Acara ini juga diisi dengan sharing yang menghadirkan alumni untuk berbagi pengalaman serta hadir juga Youtuber asal Malang yakni Bayu Skak.
Kepala Dinas Pendidikan Jawa Timur, Aries Agung Paewai juga berkesempatan hadir serta membuka Moklet Yotu DigiTalent dan launching Tehcno Park di SMK Telkom Malang pada Senin, 4 November 2024.
Dia pun mengapresiasi kegiatan tersebut, karena menurutnya dengan acara ini dapat mengenalkan dunia kerja pada siswa.
"Saya sangat memberikan apresiasi terhadap kegiatan ini yang mengenalkan dunia kerja pada siswa, termasuk tadi berkeliling melihat berbagai inovasi siswa yang jika dimanfaatkan bisa bermanfaat bagi pembangunan daerah, ujar Aries yang juga menjabat Pj Wali Kota Batu Tersebut.
Diselenggrakan selama tiga hari ke depan, siswa akan dibentuk menjadi kelompok kewirausahaan dan akan dimentori langsung oleh orang-orang hebat.

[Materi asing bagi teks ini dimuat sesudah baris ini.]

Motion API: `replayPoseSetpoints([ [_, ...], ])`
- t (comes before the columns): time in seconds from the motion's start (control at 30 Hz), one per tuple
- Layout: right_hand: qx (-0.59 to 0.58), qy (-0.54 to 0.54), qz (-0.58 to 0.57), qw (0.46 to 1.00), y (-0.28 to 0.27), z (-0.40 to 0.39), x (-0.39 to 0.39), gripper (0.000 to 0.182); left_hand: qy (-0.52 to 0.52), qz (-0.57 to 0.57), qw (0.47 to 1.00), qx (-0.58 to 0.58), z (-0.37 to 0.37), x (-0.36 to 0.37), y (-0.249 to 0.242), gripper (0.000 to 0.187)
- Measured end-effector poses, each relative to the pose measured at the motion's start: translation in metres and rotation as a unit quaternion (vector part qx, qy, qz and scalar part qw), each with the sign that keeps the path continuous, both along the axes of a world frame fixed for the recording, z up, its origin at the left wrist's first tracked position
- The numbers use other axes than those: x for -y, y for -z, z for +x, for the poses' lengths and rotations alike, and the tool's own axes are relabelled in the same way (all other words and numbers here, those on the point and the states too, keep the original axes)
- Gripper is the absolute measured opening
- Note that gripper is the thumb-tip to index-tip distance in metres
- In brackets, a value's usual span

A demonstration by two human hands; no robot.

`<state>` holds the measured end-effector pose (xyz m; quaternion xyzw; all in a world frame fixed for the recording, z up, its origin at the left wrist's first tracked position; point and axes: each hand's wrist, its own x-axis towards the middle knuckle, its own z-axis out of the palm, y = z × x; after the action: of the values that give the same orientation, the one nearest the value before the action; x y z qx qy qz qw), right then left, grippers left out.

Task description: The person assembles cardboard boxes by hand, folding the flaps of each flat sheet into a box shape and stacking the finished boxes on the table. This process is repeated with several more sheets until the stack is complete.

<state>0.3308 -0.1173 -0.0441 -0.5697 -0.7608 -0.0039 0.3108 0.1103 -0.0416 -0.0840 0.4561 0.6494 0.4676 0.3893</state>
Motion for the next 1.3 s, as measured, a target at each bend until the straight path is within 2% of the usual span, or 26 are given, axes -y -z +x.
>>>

Harapanya, hasil dari Moklet Youth DigiTalent ini akan dikembangkan menjadi peluang bisnis bagi siswa SMK Telkom Malang.
Menurut Kadindik Aries, Pelaksanaan acara ini bisa mengembangkan inovasi para siswa agar dapat berkarya dalam dunia digital serta dapat ditularkan ke sekolah lain di Jawa Timur.
"Saya berharap program sebagus ini dapat diadopsi oleh sekolah lain di Jawa Timur, karena kita berharap ada pemerataan pendidikan", kata dia.
Sementara itu, Malang Tehcno Park ini diproyeksikan menjadi pusat untuk terobosan inovasi teknologi dan dapat mencetakan kader digital Wirausahawan.
Dalam kunjungan tersebut, Kadindik Aries juga berkesempatan mengunjungi laboratorium SMK Telkom dan disuguhkan dengan produk Posyandu Digital garapan siswa SMK Telkom Malang.
Aplikasi berbasis website dan AI (artificial intellegent) ini bisa digunakan untuk mendeteksi secara dini kebutuhan gizi anak yang masuk dalam kategori stunting.
Lebih lanjut, Kadindik Aries juga berkunjungan ke laboraturium robot yang memperoleh berbagai macam prestatsi di kancah nasional. Dia pun melihat pengembangan proyek 'Revive' textille waste manajemen sistem yang memperoleh juara nasional dan telah bekerja sama dengan berbagai Instansi untuk memusnakan sampah tekstil menjadi bernilai.